EXERCISE DIRECTIONS: Please set down exactly the lines of the listing below from the line containing "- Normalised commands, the" through the line containing "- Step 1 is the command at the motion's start", both lines included, leaving out all other lines.

MATERIAL SHOWN:
┏━━

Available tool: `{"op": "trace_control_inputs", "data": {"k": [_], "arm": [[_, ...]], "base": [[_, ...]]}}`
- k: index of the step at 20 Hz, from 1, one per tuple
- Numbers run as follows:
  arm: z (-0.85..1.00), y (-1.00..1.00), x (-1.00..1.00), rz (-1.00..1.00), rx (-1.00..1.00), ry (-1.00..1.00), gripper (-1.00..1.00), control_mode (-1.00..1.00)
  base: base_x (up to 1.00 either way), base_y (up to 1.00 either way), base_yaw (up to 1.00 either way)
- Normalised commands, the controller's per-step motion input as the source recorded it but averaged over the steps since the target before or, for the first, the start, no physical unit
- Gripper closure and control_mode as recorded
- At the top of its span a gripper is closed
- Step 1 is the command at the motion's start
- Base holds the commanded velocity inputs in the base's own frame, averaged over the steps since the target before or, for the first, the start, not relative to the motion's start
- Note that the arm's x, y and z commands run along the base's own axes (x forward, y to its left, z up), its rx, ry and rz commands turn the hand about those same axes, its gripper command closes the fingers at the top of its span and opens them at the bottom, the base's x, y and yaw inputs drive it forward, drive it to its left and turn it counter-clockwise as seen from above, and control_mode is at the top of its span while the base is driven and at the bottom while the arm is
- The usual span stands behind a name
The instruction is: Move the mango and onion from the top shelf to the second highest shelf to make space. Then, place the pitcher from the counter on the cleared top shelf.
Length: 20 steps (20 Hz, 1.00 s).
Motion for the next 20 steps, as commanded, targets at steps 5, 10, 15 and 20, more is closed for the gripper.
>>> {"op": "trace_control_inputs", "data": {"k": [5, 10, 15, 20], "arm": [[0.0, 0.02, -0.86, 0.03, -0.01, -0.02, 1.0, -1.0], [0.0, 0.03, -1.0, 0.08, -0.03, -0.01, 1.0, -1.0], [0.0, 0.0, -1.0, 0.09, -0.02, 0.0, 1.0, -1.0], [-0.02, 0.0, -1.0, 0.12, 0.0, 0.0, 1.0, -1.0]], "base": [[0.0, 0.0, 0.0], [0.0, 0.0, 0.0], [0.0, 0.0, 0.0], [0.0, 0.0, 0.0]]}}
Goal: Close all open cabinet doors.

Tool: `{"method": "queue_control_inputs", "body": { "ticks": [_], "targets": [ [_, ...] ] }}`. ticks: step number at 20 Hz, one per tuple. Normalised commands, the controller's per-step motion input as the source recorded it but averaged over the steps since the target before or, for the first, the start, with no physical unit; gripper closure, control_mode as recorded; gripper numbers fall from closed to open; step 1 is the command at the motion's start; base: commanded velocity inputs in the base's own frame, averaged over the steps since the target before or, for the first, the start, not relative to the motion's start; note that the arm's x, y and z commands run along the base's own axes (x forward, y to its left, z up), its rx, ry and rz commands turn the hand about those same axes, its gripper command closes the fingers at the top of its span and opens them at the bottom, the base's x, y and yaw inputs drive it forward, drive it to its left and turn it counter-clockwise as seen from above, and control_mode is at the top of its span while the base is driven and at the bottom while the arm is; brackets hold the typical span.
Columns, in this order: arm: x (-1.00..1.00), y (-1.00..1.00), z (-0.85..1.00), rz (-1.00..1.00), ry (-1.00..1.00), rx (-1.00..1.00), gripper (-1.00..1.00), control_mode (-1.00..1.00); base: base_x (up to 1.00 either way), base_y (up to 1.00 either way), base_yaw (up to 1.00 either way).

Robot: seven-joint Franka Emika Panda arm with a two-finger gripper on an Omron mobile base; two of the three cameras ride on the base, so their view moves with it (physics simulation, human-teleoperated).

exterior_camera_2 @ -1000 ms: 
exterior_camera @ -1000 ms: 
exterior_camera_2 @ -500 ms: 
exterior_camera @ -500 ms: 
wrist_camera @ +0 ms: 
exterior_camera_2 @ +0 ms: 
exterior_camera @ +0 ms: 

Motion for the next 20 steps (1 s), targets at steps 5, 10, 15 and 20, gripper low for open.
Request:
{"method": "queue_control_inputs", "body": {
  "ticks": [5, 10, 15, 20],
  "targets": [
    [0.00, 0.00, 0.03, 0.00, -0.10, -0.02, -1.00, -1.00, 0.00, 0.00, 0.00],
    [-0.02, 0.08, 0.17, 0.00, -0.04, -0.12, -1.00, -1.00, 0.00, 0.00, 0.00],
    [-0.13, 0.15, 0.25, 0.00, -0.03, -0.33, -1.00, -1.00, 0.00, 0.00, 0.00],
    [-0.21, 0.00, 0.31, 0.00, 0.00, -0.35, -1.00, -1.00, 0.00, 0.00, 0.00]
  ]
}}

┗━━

EXERCISE SOLUTION:
- Normalised commands, the controller's per-step motion input as the source recorded it but averaged over the steps since the target before or, for the first, the start, no physical unit
- Gripper closure and control_mode as recorded
- At the top of its span a gripper is closed
- Step 1 is the command at the motion's start

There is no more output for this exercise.